Paul convinced me I could change. The mustard seed could be planted in me. If I kept to the path of humility, I too could become a house of freedom, where the birds of the air make their nests. Norman Vincent Peale convinced me how much we all need this change and how this change begins in a moment of hope, just a simple seed cast deep in us where we trust, I can walk unto freedom; I can find this path too. Faith is the path, a kind of surrendering to God, to hope, to joy mostly.
Many, many years, and degrees of education taught to think critically. Be serious. To let faith seek understanding. Just a few years in a church let me learn to live joyfully. Let faith seek good cheer. I became a lot less serious, but a lot happier.
There are people all around us, maybe even next to us, maybe even us, who are struggling to believe life can get better, we can live unto joy, be happy. That is the heart of power, the positive appeal of Norman Vincent Peale, you can live unto joy. You can be happy. The first step is believing you can.
The struggle to be free, to lay aside the weight that so easily entangles, the need to control that exhausts us: this is the yoke of sadness, the burden we needlessly carry. I say needlessly because there is no obstacle, no price to pay, no application fee for humility. Meekness is the open road Jesus bids all to walk with him.

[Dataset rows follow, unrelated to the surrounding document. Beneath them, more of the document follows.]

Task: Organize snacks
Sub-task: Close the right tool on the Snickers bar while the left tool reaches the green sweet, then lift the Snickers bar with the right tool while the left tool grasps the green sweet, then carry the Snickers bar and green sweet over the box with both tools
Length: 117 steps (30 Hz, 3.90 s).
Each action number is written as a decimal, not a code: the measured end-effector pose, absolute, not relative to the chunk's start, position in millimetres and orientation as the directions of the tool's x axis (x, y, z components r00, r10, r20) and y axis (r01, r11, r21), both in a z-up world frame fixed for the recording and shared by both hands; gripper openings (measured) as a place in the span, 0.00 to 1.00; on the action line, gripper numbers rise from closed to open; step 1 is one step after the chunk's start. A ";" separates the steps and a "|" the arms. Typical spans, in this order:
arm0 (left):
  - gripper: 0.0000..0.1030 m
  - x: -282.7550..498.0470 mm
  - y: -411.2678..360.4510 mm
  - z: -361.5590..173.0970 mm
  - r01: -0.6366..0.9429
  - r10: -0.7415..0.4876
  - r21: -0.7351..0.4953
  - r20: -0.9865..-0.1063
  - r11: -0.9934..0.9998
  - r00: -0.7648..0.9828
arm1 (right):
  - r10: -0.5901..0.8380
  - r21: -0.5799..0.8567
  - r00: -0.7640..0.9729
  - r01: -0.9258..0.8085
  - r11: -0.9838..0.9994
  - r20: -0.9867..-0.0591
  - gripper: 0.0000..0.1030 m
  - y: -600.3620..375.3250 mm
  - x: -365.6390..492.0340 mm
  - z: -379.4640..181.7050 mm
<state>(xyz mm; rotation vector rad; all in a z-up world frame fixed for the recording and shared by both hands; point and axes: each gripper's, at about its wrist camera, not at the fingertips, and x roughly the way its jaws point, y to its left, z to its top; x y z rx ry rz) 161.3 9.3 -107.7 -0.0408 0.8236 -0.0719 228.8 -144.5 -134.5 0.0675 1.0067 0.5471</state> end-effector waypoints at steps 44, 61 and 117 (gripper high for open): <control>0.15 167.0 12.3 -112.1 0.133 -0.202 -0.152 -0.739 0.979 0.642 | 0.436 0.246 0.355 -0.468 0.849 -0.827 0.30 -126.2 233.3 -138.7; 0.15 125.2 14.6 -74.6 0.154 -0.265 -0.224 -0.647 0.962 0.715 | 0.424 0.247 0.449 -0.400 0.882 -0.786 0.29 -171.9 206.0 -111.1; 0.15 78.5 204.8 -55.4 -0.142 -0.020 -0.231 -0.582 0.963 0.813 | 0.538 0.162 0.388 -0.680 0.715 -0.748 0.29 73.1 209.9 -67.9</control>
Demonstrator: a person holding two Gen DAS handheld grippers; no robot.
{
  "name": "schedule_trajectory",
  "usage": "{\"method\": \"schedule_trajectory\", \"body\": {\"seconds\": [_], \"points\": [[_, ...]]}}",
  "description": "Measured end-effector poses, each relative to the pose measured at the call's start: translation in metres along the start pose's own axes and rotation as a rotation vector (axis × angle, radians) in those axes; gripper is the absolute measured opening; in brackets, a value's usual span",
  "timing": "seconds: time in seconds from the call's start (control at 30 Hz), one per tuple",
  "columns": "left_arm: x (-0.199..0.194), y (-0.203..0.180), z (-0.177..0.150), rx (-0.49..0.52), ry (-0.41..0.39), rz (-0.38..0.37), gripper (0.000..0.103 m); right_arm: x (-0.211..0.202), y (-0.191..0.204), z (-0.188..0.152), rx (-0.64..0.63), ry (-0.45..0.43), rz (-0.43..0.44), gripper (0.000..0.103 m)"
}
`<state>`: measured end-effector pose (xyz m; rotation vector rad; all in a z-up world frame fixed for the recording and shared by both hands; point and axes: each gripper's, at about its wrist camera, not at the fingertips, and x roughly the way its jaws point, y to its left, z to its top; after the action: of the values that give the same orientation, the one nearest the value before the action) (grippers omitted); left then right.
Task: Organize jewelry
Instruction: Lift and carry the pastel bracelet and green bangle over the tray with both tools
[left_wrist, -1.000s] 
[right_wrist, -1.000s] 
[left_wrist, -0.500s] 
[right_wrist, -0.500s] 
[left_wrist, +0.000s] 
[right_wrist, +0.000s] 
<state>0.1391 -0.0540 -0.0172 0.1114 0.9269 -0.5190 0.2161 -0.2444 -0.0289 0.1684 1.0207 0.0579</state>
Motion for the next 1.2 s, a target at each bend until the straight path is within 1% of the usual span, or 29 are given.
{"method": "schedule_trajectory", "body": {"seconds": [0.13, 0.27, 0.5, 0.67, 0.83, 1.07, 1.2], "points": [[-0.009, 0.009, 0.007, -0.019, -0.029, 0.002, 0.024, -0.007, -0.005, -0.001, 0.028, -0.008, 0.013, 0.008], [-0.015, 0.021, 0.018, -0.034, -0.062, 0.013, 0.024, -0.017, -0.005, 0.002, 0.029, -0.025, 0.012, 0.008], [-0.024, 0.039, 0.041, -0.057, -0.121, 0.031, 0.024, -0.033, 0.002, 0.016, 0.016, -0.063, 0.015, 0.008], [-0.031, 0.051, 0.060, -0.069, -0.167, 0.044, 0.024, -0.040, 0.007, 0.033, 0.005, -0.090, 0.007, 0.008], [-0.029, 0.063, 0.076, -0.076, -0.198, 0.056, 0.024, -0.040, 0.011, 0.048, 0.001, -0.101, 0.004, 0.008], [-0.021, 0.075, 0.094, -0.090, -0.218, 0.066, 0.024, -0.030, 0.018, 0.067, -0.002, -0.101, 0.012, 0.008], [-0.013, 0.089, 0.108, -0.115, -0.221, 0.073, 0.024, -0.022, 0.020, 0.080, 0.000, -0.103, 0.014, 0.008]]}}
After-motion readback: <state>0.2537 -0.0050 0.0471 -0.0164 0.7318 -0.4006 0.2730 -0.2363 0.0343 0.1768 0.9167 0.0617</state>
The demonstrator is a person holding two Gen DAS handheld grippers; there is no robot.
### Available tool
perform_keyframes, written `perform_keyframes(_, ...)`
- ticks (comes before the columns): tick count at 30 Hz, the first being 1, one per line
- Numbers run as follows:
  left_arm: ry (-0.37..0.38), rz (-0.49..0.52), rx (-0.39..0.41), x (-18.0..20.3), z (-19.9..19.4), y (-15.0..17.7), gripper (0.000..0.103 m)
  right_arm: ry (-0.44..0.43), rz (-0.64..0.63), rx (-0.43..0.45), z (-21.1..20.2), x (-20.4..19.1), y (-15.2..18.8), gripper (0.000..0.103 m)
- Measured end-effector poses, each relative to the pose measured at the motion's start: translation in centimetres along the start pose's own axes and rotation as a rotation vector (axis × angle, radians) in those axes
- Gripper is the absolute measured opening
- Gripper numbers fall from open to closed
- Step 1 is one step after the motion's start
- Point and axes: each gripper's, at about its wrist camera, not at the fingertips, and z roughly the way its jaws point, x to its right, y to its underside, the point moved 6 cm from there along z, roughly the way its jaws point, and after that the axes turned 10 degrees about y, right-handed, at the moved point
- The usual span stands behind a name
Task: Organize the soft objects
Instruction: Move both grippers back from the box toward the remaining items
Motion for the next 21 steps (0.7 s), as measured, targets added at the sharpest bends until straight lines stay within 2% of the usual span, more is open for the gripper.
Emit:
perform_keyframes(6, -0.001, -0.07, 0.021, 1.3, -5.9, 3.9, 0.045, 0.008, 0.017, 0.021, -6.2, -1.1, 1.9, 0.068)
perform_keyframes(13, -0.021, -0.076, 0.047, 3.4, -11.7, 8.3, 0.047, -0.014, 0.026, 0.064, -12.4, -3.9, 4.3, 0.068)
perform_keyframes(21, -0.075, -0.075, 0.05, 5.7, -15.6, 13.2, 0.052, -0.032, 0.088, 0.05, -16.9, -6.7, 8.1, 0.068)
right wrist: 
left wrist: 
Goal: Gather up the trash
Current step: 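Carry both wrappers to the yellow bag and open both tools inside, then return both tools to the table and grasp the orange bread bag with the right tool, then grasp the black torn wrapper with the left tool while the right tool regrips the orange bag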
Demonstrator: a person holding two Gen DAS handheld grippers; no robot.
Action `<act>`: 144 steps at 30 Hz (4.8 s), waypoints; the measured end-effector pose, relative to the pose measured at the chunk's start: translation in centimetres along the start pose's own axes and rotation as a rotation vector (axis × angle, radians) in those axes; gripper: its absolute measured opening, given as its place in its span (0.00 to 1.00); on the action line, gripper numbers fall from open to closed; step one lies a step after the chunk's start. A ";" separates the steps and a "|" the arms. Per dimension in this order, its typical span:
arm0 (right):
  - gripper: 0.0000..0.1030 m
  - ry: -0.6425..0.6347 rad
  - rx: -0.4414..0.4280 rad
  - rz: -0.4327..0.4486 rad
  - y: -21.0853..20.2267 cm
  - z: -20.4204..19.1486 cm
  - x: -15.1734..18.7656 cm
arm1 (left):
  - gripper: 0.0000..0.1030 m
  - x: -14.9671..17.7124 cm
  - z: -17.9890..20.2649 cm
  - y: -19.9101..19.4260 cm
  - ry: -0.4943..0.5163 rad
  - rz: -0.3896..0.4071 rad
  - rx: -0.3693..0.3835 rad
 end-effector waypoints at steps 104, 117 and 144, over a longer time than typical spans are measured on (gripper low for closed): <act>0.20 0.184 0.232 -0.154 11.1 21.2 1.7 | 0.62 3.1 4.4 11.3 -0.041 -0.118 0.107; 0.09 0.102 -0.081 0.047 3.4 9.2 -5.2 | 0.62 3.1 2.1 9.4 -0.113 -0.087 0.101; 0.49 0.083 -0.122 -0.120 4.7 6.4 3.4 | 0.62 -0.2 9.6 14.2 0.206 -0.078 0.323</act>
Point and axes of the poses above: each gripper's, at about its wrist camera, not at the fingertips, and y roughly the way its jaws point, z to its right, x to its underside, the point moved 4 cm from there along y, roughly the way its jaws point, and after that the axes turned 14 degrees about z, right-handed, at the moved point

You just need to believe in the possibility of change.
Your life may be complicated, interwoven with stifling commitments and jumbled definitions and suffering from pride or self-loathing; you may be living with a verdict a diagnosis a pending divorce; you may be desperate and unconvinced life is going to become better. Fair enough. The yeast can ruin us. No denying that. Just a little bit of success, a little bit of money, little bit of power and we are ruined.
The kingdom of God is fragile, vulnerable, breakable.
And the kingdom of God is like a mustard seed. Your soul can be a house of freedom if you believe. Amen.